When I first studied quantum mechanics, I had this very problem of free will running through my mind. I hoped to find an open door for freedom. I didn’t find it. All I found was chance. It’s like if I wrote a computer algorithm to simulate this reality, I would use a randomize function to determine what happens at very small scales. It’s a bit disheartening to discover that we’re not in the least bit control over our lives or what happens to us. Life’s a sort of strange movie.
I tell myself that I might be missing something, but all evidence suggests that free will is not there. And it’s not something you have to deduce from physics. If you actually carefully look into people’s brains when they’re making a decision (and you know what you’re looking for), you can tell them what they’re going to do long before they’re even conscious of having made the decision.
But if reality is just this physical process which is happening on its own, the next question is why we’re aware of it at all.

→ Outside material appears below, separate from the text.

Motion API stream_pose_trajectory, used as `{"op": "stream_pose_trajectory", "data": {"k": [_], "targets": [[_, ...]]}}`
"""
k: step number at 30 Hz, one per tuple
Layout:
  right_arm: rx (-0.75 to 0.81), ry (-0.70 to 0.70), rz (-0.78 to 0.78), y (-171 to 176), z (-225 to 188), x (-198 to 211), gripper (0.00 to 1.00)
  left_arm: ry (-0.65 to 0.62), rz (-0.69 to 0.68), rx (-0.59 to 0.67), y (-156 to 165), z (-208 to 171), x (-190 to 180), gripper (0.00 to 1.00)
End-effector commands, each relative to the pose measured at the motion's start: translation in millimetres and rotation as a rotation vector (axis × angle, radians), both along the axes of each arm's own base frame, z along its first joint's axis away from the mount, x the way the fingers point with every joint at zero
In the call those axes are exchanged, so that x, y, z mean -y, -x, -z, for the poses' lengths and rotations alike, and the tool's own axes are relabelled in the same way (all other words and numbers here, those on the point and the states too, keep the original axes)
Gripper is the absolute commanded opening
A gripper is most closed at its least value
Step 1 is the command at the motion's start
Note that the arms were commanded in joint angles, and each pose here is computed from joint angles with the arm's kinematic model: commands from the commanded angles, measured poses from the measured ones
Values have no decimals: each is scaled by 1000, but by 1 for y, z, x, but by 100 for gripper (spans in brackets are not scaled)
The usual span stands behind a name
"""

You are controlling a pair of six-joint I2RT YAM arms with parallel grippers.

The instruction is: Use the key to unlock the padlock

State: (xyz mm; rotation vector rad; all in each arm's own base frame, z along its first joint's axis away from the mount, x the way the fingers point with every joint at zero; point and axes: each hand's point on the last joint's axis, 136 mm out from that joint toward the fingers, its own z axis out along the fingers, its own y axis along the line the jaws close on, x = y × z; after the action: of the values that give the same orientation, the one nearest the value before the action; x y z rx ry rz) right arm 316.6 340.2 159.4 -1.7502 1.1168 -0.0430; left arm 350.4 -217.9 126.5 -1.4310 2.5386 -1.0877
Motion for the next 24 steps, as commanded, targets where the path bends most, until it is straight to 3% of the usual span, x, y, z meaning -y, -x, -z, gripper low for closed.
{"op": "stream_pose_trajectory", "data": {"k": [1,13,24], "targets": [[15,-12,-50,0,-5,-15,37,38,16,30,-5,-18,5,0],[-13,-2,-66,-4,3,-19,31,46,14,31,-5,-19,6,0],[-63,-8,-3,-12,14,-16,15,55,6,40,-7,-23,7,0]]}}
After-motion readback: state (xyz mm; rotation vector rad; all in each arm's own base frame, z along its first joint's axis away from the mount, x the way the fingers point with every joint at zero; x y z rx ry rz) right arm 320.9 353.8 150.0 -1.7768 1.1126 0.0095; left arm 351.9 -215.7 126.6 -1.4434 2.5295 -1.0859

For some strange reason, my brain activity “encodes” my personal subjective consciousness. So here I am, watching this universe unfold from the front row seat of my body. Am I the only one who’s conscious? Not likely. How about animals? Insects? When I squash a bug, did it feel pain and suffer? Or what if I’m doing some yard work in my garden and accidently cut a worm in half? Which half is suffering? There is no significant “brain” in that worm, they’re more a network of nerves.
I find it all rather intriguing and bizarre. Dr. Stannard made another video on consciousness, and he shares the perspective I think many of us physicists share.
Maybe the questions of consciousness and free will lie at the boundaries of the knowable, as Dr. Stannard suggests? I’ve been thinking about them for years, and I can’t make any progress either. All I end up doing is mental gymnastics which leave me in an uncomfortable, contorted state of mind. And then when I finally figure out my initial errors and bad assumptions, straightening myself back out, I”m right back where I started, having made little to no progress.